* Provided data:

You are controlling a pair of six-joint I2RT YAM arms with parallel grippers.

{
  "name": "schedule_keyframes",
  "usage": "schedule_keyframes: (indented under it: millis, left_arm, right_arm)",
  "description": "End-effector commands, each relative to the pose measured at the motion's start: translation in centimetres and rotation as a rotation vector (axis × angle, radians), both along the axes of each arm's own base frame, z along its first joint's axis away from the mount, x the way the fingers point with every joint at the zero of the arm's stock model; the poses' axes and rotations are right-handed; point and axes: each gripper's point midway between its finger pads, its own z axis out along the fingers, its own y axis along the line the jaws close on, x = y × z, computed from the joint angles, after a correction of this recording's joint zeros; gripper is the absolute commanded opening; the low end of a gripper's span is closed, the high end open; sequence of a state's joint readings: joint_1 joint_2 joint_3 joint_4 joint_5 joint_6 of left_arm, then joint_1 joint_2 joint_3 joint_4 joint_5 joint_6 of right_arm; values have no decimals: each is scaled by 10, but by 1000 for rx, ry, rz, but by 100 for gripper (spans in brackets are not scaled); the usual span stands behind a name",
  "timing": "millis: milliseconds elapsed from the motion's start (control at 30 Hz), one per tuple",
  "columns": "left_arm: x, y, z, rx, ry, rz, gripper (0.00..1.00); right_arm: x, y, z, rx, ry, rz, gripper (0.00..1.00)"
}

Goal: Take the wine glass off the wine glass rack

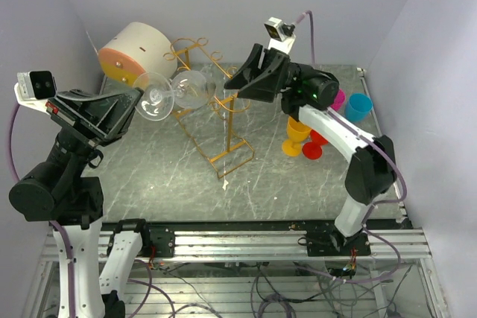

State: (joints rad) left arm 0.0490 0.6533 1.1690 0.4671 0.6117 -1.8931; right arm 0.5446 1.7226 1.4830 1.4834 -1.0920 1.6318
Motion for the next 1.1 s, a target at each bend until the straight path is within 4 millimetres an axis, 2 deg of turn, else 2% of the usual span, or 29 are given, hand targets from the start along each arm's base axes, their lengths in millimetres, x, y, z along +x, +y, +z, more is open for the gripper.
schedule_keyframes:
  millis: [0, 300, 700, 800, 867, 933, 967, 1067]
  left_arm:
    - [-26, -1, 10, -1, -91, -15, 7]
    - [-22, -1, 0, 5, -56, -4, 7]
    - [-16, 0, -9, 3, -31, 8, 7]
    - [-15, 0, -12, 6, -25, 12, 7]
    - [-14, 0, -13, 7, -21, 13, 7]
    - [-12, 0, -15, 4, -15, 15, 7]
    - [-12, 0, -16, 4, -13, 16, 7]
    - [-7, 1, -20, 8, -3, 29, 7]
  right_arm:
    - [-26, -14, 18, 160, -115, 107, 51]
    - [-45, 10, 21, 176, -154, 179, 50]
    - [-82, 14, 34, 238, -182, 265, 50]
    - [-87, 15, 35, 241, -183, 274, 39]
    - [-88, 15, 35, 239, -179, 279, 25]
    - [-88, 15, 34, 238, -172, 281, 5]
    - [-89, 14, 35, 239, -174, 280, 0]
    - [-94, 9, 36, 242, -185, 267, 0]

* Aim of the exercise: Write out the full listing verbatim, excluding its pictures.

* Task output:
You are controlling a pair of six-joint I2RT YAM arms with parallel grippers.

{
  "name": "schedule_keyframes",
  "usage": "schedule_keyframes: (indented under it: millis, left_arm, right_arm)",
  "description": "End-effector commands, each relative to the pose measured at the motion's start: translation in centimetres and rotation as a rotation vector (axis × angle, radians), both along the axes of each arm's own base frame, z along its first joint's axis away from the mount, x the way the fingers point with every joint at the zero of the arm's stock model; the poses' axes and rotations are right-handed; point and axes: each gripper's point midway between its finger pads, its own z axis out along the fingers, its own y axis along the line the jaws close on, x = y × z, computed from the joint angles, after a correction of this recording's joint zeros; gripper is the absolute commanded opening; the low end of a gripper's span is closed, the high end open; sequence of a state's joint readings: joint_1 joint_2 joint_3 joint_4 joint_5 joint_6 of left_arm, then joint_1 joint_2 joint_3 joint_4 joint_5 joint_6 of right_arm; values have no decimals: each is scaled by 10, but by 1000 for rx, ry, rz, but by 100 for gripper (spans in brackets are not scaled); the usual span stands behind a name",
  "timing": "millis: milliseconds elapsed from the motion's start (control at 30 Hz), one per tuple",
  "columns": "left_arm: x, y, z, rx, ry, rz, gripper (0.00..1.00); right_arm: x, y, z, rx, ry, rz, gripper (0.00..1.00)"
}

Goal: Take the wine glass off the wine glass rack


State: (joints rad) left arm 0.0490 0.6533 1.1690 0.4671 0.6117 -1.8931; right arm 0.5446 1.7226 1.4830 1.4834 -1.0920 1.6318
Motion for the next 1.1 s, a target at each bend until the straight path is within 4 millimetres an axis, 2 deg of turn, else 2% of the usual span, or 29 are given, hand targets from the start along each arm's base axes, their lengths in millimetres, x, y, z along +x, +y, +z, more is open for the gripper.
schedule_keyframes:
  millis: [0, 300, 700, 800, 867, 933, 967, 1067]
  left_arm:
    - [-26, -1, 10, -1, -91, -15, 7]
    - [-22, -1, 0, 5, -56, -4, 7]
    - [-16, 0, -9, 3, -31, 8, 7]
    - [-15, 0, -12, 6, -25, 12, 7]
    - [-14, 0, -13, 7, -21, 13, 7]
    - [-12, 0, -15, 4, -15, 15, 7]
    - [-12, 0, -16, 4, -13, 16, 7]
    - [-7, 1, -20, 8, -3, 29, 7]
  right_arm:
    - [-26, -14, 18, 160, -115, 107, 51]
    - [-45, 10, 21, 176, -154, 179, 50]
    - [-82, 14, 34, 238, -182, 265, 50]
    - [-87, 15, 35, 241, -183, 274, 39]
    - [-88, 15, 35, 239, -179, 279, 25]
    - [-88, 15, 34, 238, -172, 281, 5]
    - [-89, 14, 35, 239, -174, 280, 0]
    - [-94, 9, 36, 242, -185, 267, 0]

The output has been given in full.